Evolutionary Systems Thinking -- From Equilibrium Models to Open-Ended Adaptive Dynamics
Dan Adler

TL;DR
This paper proposes a new non-equilibrium framework called Stability-Driven Assembly (SDA) for modeling evolutionary dynamics, emphasizing endogenous selection and feedback mechanisms that enable open-ended evolution beyond traditional equilibrium models.
Contribution
Introduction of SDA as a minimal, non-equilibrium model that captures endogenous selection and feedback, enabling open-ended evolution without predefined fitness functions.
Findings
Equilibrium models cannot produce open-ended evolution.
SDA demonstrates how stability-driven feedback leads to structural emergence.

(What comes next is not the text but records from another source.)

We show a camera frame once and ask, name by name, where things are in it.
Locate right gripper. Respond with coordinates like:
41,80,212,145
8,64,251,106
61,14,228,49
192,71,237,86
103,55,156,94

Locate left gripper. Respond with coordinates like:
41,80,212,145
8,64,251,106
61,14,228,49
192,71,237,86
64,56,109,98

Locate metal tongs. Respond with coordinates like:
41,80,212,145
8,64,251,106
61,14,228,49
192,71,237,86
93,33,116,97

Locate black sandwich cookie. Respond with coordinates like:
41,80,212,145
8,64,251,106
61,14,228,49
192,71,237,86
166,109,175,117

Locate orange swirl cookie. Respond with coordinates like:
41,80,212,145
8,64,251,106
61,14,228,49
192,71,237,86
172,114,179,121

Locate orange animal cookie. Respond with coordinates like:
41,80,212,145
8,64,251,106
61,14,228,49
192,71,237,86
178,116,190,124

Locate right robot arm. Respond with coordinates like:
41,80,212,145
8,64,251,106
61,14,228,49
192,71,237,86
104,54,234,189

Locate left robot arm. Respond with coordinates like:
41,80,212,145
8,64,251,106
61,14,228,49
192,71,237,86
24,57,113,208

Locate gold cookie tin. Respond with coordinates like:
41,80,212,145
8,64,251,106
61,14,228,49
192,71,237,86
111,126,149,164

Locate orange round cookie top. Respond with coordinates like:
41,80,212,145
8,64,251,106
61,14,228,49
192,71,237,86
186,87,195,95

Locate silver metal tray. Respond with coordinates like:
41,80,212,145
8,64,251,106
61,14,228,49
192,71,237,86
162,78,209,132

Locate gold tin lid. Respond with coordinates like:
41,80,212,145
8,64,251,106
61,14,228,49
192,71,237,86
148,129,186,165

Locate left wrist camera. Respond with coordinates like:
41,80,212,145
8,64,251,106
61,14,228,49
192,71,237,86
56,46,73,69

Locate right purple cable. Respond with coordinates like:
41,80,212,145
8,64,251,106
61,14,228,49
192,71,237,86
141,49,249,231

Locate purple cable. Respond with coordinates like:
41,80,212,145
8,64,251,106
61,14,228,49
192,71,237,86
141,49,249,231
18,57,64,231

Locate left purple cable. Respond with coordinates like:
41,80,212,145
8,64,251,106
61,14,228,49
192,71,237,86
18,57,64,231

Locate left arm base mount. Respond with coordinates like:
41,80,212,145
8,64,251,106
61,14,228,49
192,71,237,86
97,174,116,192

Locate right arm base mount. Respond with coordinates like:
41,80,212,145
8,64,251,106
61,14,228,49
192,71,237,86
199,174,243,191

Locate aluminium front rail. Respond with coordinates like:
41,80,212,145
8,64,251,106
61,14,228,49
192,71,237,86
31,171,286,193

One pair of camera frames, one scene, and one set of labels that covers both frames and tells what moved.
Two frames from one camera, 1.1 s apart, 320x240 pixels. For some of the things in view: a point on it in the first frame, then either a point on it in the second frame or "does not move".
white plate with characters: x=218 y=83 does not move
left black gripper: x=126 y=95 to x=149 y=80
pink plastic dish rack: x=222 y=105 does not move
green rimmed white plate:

Population-dependent, non-stationary dynamics are essential for evolution.
Abstract
Complex change is often described as "evolutionary" in economics, policy, and technology, yet most system dynamics models remain constrained to fixed state spaces and equilibrium-seeking behavior. This paper argues that evolutionary dynamics should be treated as a core system-thinking problem rather than as a biological metaphor. We introduce Stability-Driven Assembly (SDA) as a minimal, non-equilibrium framework in which stochastic interactions combined with differential persistence generate endogenous selection without genes, replication, or predefined fitness functions. In SDA, longer-lived patterns accumulate in the population, biasing future interactions and creating feedback between population composition and system dynamics. This feedback yields fitness-proportional sampling as an emergent property, realizing a natural genetic algorithm driven solely by stability. Using SDA, we…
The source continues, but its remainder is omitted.